To specify the low and high values the formula ```(b + a) * rng.random() + a``` can be used. The following example outputs five floats between 0 (inclusive) and 3 (exclusive):

In [8]:
a = 0 #low value
b = 3 #high value
x = rng.random(size=(5,5)) 
y = (b + a) * x + a
y

array([[2.27754452, 2.90083096, 2.4026595 , 2.50986051, 2.89876873],
       [1.34466054, 2.99078935, 2.50572988, 2.43213927, 2.27474002],
       [1.16422693, 1.11276781, 2.08547288, 0.95200726, 0.63026066],
       [1.34411567, 2.62536374, 0.17526736, 2.00068051, 2.96874137],
       [1.8923185 , 1.96793243, 2.53089317, 0.14100413, 1.61222455]])
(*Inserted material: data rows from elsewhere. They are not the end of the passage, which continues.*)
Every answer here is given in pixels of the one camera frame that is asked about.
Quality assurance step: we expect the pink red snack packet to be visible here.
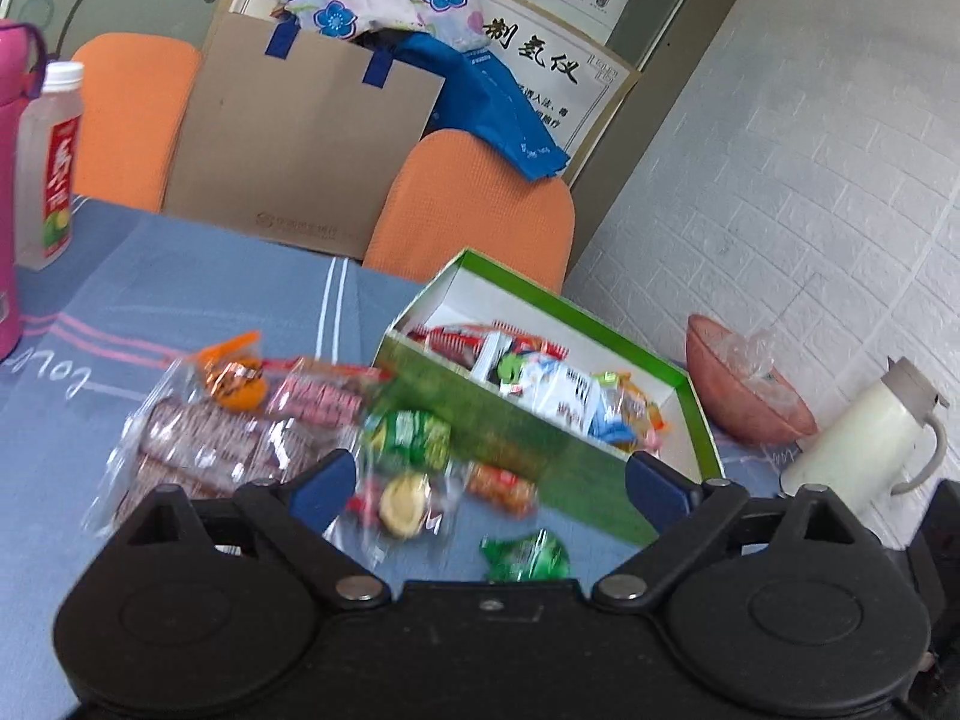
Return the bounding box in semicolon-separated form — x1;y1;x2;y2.
267;358;391;429

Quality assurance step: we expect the green candy packet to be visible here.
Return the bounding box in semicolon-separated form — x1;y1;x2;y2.
364;410;451;473

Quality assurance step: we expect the brown cookie pack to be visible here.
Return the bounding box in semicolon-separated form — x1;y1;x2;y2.
83;358;359;535

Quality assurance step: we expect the orange small snack packet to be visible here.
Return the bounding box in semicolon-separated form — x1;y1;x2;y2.
194;332;268;411

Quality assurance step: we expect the white cartoon snack bag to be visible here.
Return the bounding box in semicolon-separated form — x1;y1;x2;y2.
490;351;601;436

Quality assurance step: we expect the orange yellow snack bag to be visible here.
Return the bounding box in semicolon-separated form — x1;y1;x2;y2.
589;371;669;455

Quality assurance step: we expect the pink plastic bowl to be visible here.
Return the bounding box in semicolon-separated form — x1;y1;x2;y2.
685;314;818;445

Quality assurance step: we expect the small green wrapper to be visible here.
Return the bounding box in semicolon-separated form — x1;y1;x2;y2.
480;528;569;583

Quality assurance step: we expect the white thermal jug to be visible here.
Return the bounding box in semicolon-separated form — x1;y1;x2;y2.
779;358;950;515

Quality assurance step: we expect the green cardboard box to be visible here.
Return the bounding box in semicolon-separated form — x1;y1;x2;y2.
374;250;722;544

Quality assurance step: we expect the blue striped tablecloth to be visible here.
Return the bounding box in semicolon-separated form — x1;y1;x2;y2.
0;193;783;720

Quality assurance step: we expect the right orange chair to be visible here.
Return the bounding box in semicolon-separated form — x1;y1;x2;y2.
363;130;576;293

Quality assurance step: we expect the orange chair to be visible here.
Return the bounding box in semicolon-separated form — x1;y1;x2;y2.
73;32;202;213
363;130;576;293

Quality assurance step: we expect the brown paper bag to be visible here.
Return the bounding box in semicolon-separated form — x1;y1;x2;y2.
163;13;443;259

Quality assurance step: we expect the white poster with characters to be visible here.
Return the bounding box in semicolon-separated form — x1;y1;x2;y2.
231;0;636;176

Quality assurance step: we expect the blue plastic bag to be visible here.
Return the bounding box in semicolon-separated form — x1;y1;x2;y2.
370;31;569;182

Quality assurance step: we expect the left orange chair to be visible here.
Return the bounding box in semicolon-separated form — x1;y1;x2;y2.
73;32;202;213

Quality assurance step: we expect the clear plastic drink bottle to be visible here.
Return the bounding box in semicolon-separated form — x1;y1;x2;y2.
14;62;85;271

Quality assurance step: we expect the pink thermos bottle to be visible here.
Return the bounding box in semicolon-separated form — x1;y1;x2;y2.
0;20;47;358

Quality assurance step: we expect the black camera device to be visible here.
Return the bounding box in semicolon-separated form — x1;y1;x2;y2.
907;479;960;718
Or for negative numbers between 0 (inclusive) and -1 (exclusive):

In [9]:
a = 0 
b = -1 
x = rng.random(size=(5,5)) 
y = (b + a) * x + a
y

array([[-0.56361935, -0.67498039, -0.24817614, -0.22942476, -0.14097549],
       [-0.29755511, -0.33217776, -0.49322518, -0.72233856, -0.96066994],
       [-0.07774997, -0.47710621, -0.19716358, -0.44669992, -0.50939829],
       [-0.17615139, -0.84507969, -0.27061157, -0.41917947, -0.32920109],
       [-0.24288987, -0.49256671, -0.12696165, -0.6513335 , -0.24533599]])

However, for negative numbers not including 0, the formula must be changed slightly. For example, for negative numbers between -1 (inclusive) and -2 (exclusive):

In [10]:
a = -1 
b = -2 
x = rng.random(size=(5,5))  
y = (b - a) * x + a
y

array([[-1.81782439, -1.33483268, -1.86214438, -1.45858131, -1.21313488],
       [-1.87329575, -1.55683132, -1.62156005, -1.39604088, -1.67015834],
       [-1.64824406, -1.92603566, -1.11738592, -1.5859914 , -1.12482276],
       [-1.47984266, -1.97254827, -1.75016506, -1.82262824, -1.39500361],
       [-1.52494556, -1.60321317, -1.70093937, -1.06024305, -1.48439278]])

### 2.3 Choice

### 2.4 Bytes

## 3. Permutations

The ```numpy.random``` package contains three methods for randomly permutating a sequence. These are discussed in this section. 

### 3.1 Shuffle

### 3.2 Permutation

### 3.3 Permuted

```numpy.random``` uses a seed to derive the initial state with a sequence of statistcally random numbers generated from this known starting point; the use of a known seed means that the the algorithm is repeatable. 

Therefore, the numbers generated are not completely random and are known as "pseudo-random numbers".